> **Activity**:
Among the records below, determine how many lines have the word "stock" in them; output only the number.

Exercise data section start

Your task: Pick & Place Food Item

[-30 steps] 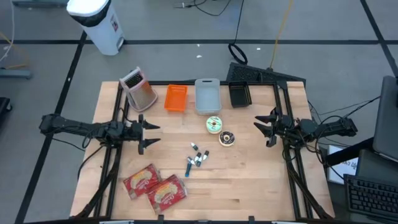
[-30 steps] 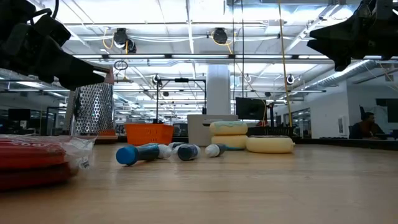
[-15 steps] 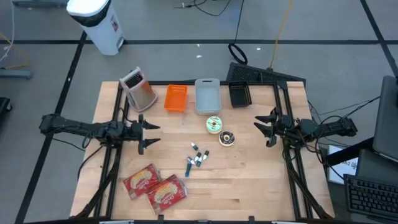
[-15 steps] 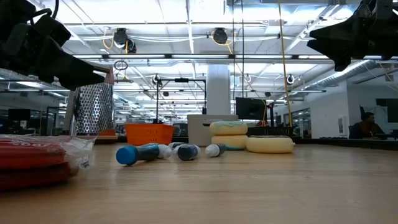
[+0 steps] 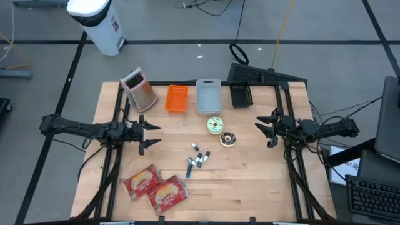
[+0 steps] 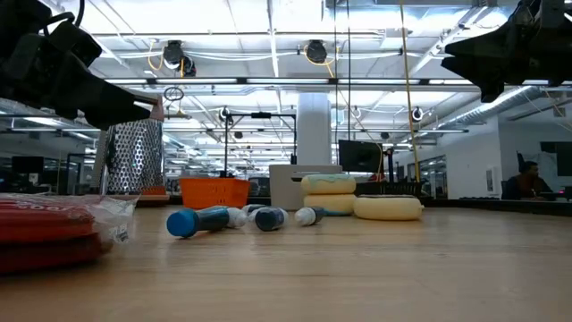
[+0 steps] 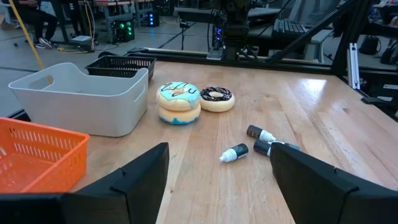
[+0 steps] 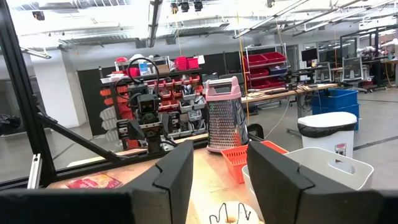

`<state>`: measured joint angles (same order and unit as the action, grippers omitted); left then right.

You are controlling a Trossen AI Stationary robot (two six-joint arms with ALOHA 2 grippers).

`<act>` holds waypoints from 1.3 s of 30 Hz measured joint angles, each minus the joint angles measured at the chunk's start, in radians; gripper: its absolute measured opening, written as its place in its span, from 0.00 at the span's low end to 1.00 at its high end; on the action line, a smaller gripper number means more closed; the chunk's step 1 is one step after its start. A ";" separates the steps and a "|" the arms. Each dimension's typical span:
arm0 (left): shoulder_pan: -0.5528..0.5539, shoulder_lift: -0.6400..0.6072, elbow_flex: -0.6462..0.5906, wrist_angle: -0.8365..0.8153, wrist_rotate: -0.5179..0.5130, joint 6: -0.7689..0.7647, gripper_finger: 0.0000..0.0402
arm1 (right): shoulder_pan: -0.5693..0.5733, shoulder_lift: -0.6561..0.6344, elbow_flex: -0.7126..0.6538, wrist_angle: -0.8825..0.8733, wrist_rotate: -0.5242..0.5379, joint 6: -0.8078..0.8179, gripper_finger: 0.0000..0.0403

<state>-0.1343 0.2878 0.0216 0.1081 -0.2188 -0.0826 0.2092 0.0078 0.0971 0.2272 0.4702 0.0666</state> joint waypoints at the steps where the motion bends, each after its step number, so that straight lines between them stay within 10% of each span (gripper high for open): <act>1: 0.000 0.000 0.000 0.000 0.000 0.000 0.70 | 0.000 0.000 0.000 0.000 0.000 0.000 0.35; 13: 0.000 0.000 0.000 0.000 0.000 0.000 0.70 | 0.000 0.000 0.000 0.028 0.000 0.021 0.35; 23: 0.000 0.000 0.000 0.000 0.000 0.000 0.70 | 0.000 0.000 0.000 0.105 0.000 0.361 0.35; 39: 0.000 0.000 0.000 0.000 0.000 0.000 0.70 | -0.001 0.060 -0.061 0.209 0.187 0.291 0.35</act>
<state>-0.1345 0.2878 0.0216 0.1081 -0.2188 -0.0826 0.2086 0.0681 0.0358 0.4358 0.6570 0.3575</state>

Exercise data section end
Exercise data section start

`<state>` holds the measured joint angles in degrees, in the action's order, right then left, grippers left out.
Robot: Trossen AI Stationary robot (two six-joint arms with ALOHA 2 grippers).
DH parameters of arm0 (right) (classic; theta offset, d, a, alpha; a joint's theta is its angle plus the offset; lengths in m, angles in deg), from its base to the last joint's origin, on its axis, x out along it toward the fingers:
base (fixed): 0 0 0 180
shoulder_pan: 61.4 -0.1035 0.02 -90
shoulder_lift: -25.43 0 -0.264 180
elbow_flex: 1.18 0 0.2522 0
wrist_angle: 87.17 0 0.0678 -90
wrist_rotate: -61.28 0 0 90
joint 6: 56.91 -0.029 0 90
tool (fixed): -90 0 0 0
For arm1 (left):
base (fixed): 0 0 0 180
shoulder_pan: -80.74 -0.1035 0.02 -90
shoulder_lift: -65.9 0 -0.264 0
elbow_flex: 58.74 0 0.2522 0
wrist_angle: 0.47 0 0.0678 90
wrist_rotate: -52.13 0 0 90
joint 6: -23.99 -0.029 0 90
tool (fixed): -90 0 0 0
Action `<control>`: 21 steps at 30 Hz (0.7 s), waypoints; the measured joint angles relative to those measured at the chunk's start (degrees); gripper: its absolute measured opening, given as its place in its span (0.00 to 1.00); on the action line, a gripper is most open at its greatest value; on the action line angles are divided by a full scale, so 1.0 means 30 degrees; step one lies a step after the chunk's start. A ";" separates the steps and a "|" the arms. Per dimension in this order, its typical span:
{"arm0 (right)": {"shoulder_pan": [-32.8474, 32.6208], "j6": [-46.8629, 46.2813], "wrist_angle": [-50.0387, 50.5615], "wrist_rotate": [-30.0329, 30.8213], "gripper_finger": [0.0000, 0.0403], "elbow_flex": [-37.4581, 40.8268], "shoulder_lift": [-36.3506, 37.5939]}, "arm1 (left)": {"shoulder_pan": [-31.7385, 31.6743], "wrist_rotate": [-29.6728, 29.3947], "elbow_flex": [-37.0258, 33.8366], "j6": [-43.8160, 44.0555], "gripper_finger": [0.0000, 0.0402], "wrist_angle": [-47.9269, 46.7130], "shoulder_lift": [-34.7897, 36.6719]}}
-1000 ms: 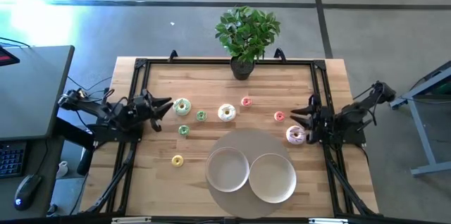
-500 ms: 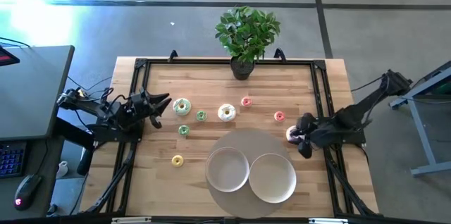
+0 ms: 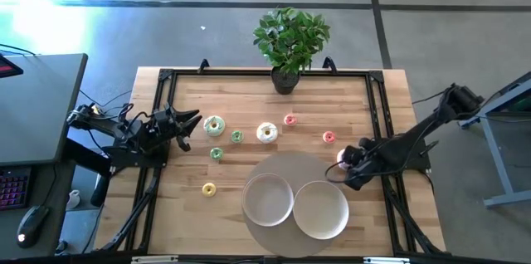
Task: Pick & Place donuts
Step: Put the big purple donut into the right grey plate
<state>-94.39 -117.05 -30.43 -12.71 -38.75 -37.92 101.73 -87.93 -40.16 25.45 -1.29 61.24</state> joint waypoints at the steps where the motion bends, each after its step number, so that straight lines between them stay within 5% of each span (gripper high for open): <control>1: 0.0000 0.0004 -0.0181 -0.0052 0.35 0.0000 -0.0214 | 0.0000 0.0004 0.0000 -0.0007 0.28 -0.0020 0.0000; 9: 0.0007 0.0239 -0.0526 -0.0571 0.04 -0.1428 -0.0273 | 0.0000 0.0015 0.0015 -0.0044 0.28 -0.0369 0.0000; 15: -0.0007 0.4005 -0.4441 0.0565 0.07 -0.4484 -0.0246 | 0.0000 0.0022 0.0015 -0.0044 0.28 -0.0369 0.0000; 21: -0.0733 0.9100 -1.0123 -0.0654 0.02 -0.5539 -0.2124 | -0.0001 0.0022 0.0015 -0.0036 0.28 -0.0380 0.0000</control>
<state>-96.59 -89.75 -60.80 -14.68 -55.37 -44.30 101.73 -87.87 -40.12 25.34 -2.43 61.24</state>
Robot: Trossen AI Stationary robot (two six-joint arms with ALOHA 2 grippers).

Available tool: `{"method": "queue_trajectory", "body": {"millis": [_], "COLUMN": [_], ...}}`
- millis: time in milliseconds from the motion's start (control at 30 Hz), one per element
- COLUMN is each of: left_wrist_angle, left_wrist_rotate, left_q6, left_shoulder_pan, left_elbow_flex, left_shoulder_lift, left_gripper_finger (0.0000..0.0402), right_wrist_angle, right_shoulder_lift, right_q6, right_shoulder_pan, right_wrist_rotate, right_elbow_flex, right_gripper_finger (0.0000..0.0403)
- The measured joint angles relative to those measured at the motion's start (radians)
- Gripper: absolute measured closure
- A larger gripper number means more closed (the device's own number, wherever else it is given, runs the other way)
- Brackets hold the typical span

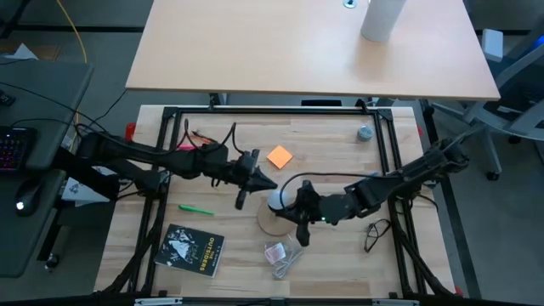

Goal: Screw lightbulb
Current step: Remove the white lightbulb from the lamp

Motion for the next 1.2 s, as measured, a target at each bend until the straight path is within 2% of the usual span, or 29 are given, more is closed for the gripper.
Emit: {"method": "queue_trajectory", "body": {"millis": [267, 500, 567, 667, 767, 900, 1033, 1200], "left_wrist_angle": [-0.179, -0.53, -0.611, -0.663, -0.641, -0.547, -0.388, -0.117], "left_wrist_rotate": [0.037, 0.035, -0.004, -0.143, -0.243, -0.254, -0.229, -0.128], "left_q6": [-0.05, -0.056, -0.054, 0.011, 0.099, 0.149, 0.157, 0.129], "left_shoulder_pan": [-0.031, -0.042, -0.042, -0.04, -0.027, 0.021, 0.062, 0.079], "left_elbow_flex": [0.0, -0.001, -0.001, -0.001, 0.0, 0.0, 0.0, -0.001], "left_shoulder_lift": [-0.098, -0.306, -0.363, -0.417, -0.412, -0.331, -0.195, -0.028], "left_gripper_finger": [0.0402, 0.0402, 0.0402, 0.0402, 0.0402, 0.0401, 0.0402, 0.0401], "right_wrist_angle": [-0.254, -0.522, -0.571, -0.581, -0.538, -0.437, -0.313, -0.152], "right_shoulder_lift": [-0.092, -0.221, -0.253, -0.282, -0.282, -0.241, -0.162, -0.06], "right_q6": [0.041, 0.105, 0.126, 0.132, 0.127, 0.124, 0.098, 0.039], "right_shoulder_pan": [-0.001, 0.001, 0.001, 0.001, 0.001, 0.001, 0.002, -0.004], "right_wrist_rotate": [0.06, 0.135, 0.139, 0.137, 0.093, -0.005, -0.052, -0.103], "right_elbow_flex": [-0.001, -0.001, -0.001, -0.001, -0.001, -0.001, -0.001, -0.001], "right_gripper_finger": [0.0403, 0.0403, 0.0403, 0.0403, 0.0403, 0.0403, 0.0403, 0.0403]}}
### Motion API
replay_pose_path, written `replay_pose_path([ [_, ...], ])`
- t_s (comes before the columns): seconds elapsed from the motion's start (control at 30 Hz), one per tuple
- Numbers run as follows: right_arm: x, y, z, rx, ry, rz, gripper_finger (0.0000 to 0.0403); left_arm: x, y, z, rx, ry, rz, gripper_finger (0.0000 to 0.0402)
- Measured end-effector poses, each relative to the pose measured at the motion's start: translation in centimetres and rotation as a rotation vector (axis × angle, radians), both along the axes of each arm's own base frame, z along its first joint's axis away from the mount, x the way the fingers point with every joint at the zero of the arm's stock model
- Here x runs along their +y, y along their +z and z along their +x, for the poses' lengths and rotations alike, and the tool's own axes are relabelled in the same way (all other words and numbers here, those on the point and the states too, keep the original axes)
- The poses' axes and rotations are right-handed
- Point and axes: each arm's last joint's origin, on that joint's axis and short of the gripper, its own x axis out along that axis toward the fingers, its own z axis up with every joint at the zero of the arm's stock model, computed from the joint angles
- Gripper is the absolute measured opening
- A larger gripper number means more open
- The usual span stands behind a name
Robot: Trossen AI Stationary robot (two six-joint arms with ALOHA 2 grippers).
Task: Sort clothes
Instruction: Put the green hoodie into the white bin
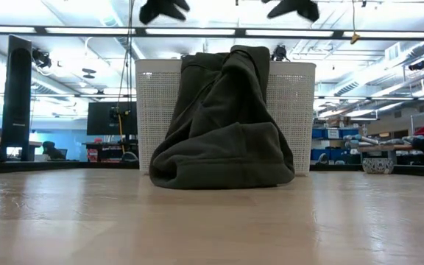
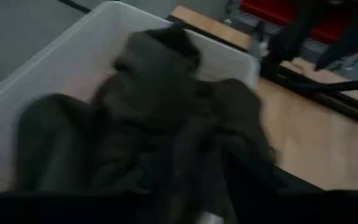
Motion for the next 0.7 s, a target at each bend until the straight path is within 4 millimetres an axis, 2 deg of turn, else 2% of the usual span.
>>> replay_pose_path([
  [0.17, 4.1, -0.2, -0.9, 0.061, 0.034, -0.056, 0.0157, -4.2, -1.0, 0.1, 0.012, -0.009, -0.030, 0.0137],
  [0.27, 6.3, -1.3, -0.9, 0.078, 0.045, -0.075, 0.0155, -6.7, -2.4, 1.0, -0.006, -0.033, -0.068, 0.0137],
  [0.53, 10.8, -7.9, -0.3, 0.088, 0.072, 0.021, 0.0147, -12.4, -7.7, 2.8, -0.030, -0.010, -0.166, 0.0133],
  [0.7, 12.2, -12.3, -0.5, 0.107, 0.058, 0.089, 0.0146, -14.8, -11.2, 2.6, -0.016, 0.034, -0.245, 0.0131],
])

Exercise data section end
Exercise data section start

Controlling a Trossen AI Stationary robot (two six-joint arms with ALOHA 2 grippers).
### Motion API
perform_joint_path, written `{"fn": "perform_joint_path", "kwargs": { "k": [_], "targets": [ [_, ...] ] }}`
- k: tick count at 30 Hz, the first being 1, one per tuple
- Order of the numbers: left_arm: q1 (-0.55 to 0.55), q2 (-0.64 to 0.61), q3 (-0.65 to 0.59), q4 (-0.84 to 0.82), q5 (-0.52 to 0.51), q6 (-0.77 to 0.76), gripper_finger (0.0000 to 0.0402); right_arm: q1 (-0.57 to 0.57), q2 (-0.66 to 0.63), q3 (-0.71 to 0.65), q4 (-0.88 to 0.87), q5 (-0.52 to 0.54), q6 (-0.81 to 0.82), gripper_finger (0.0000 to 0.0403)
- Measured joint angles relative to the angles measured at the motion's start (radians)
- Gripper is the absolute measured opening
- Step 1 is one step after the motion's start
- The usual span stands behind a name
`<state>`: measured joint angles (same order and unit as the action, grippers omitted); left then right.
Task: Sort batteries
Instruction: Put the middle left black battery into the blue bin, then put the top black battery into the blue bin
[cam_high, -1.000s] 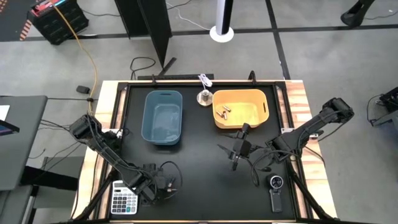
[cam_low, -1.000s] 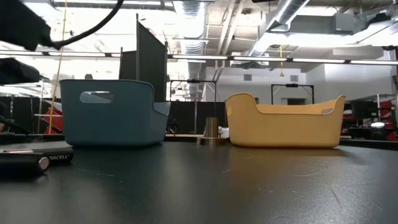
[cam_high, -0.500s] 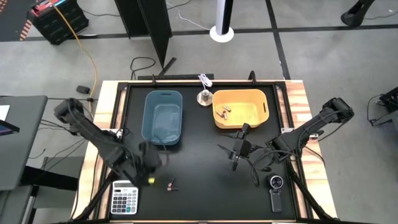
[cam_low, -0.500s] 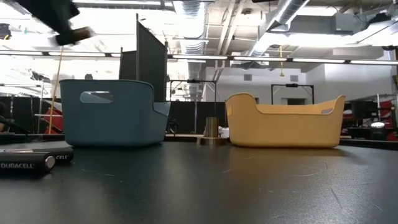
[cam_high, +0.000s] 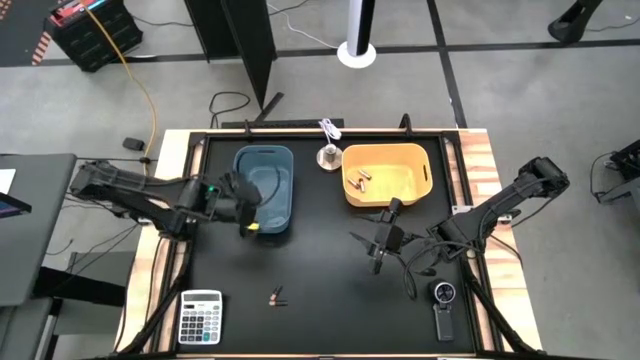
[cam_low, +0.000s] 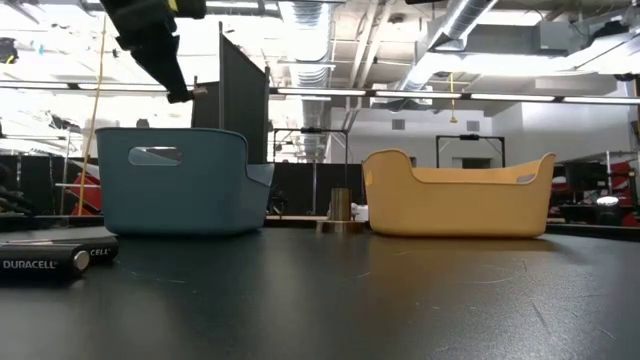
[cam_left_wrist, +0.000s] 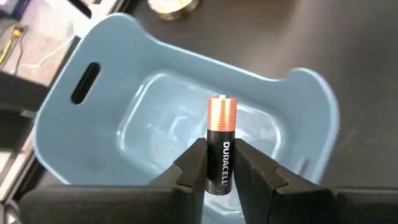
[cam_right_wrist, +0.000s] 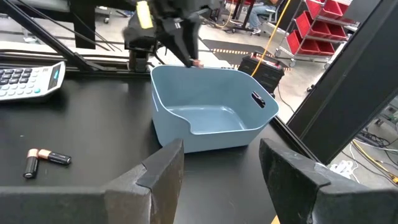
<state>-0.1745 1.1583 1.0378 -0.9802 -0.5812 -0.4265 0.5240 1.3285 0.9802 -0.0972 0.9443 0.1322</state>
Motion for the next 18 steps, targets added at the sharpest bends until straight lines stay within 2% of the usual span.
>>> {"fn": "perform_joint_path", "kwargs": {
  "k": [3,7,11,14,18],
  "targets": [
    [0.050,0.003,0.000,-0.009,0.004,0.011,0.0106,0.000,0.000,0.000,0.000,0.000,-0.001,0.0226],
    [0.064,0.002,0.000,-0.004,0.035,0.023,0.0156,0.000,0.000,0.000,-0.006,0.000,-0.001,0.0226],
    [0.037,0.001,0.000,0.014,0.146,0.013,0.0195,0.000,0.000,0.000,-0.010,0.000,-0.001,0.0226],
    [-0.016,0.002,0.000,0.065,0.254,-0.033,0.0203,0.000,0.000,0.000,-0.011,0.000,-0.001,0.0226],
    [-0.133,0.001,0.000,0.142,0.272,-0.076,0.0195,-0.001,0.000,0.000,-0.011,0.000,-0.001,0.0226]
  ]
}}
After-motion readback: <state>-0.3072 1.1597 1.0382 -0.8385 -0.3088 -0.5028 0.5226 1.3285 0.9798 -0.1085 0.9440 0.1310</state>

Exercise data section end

> **Answer area**:
2